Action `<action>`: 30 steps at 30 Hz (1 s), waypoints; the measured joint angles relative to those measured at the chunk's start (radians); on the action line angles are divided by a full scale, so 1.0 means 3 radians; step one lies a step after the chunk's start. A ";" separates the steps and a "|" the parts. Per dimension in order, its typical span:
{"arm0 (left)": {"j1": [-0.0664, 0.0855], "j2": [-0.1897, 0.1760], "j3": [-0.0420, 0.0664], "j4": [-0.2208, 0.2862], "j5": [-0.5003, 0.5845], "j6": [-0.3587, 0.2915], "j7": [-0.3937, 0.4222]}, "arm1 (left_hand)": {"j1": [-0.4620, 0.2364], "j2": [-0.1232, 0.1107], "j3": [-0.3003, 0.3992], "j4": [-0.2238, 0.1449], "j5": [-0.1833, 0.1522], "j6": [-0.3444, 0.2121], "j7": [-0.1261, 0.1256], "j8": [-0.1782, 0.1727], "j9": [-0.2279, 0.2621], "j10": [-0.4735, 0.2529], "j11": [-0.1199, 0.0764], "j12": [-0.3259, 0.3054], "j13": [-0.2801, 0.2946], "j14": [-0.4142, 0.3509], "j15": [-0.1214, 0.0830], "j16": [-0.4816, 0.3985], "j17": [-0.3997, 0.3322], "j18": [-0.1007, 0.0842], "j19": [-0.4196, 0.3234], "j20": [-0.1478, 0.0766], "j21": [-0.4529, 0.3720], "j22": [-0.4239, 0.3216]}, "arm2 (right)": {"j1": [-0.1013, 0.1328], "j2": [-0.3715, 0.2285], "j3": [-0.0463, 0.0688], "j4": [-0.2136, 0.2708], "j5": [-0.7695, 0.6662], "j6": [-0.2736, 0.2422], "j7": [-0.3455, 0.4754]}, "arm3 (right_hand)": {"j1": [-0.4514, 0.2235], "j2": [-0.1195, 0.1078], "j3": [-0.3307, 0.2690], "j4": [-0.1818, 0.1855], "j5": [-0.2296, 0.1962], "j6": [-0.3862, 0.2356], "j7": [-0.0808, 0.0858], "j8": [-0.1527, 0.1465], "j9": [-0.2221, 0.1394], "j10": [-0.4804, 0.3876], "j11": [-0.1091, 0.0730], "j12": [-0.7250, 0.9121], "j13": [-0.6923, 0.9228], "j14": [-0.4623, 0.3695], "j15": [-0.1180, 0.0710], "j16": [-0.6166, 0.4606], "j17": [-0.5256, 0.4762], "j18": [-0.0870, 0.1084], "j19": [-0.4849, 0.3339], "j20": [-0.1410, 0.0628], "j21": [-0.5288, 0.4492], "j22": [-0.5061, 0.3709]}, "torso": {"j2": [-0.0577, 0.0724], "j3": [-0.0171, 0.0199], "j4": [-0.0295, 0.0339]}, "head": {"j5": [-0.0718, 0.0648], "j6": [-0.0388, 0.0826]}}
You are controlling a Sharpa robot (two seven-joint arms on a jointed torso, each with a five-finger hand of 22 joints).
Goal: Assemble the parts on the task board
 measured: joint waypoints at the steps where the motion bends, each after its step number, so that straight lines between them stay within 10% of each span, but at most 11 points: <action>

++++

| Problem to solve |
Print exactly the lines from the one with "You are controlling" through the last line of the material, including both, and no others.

| Output of the task |
You are controlling a Sharpa robot (two seven-joint arms on a jointed torso, each with a five-finger hand of 22 joints).
Goal: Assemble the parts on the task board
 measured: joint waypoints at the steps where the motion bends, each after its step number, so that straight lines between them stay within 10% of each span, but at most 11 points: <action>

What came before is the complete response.